Image by Franklin Alvear / Pixabay
By Abliz Poskam
Voice of Uyghur, April 17, 2021
Gülgine, Uyghur, 47, a former gynecologist in Uyghurland before she left China to Turkey in 2011 told to The Sankei Shimbun that "On some days there were about 80 surgeries to carry out forced sterilizations,".
She admitted her own role in the sterilization procedures at a hospital in Urumqi, the capital of the Uyghur Autonomous Region.
"A lot of women were put on the back of a truck and sent to the hospital, The [sterilization] procedure took about five minutes each, but the women were crying because they did not know what was happening to them.”
According to the interview, Gülgine showed intrauterine devices (IUDs) and said "these devices were inserted into women's wombs" as a method of forced infertility.
Gülgine added to reporters that forced sterilization has persisted in Xinjiang since around 1980, one year after China instated its "one-child policy.” She said she believes that China started the sterilization campaign in order to maintain the Uyghur population an official minority.
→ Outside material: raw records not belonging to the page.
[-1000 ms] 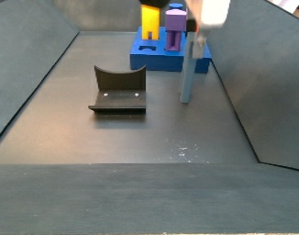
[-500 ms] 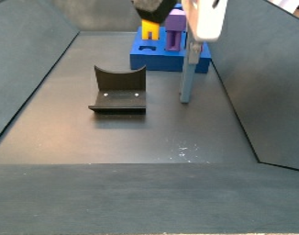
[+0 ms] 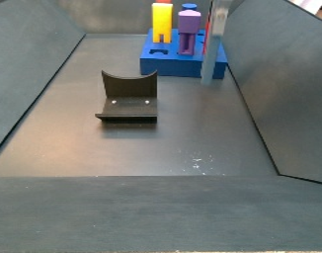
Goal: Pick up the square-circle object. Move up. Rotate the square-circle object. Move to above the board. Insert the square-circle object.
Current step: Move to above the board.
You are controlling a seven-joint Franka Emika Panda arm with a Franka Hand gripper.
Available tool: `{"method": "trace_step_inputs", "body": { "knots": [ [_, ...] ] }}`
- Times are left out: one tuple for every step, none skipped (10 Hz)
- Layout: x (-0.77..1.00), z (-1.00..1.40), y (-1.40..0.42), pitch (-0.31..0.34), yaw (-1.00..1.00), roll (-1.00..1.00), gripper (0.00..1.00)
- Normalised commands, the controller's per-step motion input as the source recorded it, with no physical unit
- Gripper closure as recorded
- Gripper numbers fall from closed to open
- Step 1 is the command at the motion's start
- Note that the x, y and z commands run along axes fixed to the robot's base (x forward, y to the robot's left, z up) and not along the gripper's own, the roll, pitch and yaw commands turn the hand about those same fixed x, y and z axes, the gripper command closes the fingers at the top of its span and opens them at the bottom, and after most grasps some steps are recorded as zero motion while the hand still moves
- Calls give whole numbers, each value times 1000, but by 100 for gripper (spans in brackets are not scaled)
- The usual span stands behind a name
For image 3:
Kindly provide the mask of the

But the number of women sterilized in the region has increased since 2014, according to Chinese government data cited by Japan Forward.
According to data from the China Statistical Yearbook cited in a report by Vox, the birthrate in the region was cut in half from 2017 to 2019. As of 2017, about 3.12 million women were administered IUDs, which is about 60 percent of married women of childbearing age.
Adrian Zenz, a prominent scholar found that population growth rates fell by 84 percent in two of the largest Uyghur prefectures from 2015 to 2018. In that same time period, Xinjiang placed 7.8 times more net added IUDs per capita than the national average.
"By 2019, Xinjiang planned to subject at least 80 percent of women of childbearing age in the rural southern four minority prefectures to intrusive birth prevention surgeries (IUDs or sterilizations), with actual shares likely being much higher," Zenz wrote in the report.